In some situations when we know swiotlb is forced and we have
to deal with untrusted hosts, it's useful to know if a mapping
was in the swiotlb or not. This allows us to abort any IO
operation that would access memory outside the swiotlb.

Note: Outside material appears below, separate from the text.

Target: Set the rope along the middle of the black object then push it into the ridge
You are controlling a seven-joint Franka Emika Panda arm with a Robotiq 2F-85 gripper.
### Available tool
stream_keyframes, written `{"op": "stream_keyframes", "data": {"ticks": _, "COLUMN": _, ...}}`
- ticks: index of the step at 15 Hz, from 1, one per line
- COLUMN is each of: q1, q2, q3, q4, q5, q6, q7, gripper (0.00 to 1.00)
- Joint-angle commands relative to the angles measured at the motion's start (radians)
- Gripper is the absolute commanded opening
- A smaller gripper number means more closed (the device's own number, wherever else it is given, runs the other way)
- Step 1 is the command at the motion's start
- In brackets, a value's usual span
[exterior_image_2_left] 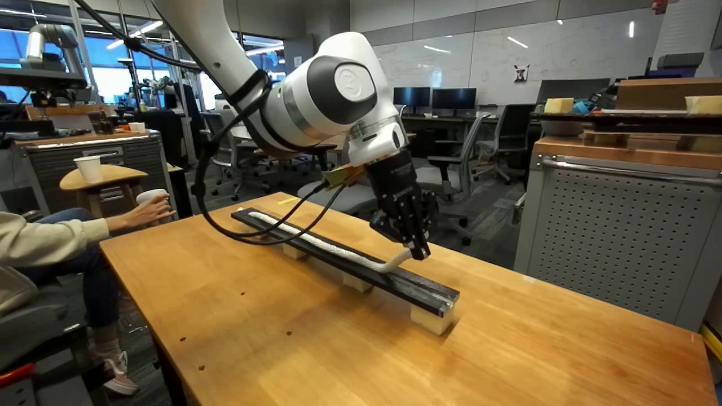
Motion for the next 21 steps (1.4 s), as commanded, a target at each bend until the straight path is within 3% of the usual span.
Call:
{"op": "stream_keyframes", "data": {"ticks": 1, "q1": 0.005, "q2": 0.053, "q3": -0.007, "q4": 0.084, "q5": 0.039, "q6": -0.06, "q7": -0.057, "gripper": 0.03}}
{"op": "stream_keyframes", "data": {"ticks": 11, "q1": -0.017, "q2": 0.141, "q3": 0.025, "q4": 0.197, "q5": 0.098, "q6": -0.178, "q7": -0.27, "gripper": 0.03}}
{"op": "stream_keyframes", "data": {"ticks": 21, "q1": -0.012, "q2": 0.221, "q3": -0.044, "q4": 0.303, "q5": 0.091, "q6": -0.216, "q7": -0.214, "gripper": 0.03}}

Otherwise it might be possible for a malicious host to inject
any guest page in a read operation. While it couldn't directly
access the results of the read() inside the guest, there
might scenarios where data is echoed back with a write(),
and that would then leak guest memory.

Add a return value to dma_unmap_single/page. Most users
of course will ignore it. The return value is set to EIO
if we're in forced swiotlb mode and the buffer is not inside
the swiotlb buffer. Otherwise it's always 0.

A new callback is used to avoid changing all the IOMMU drivers.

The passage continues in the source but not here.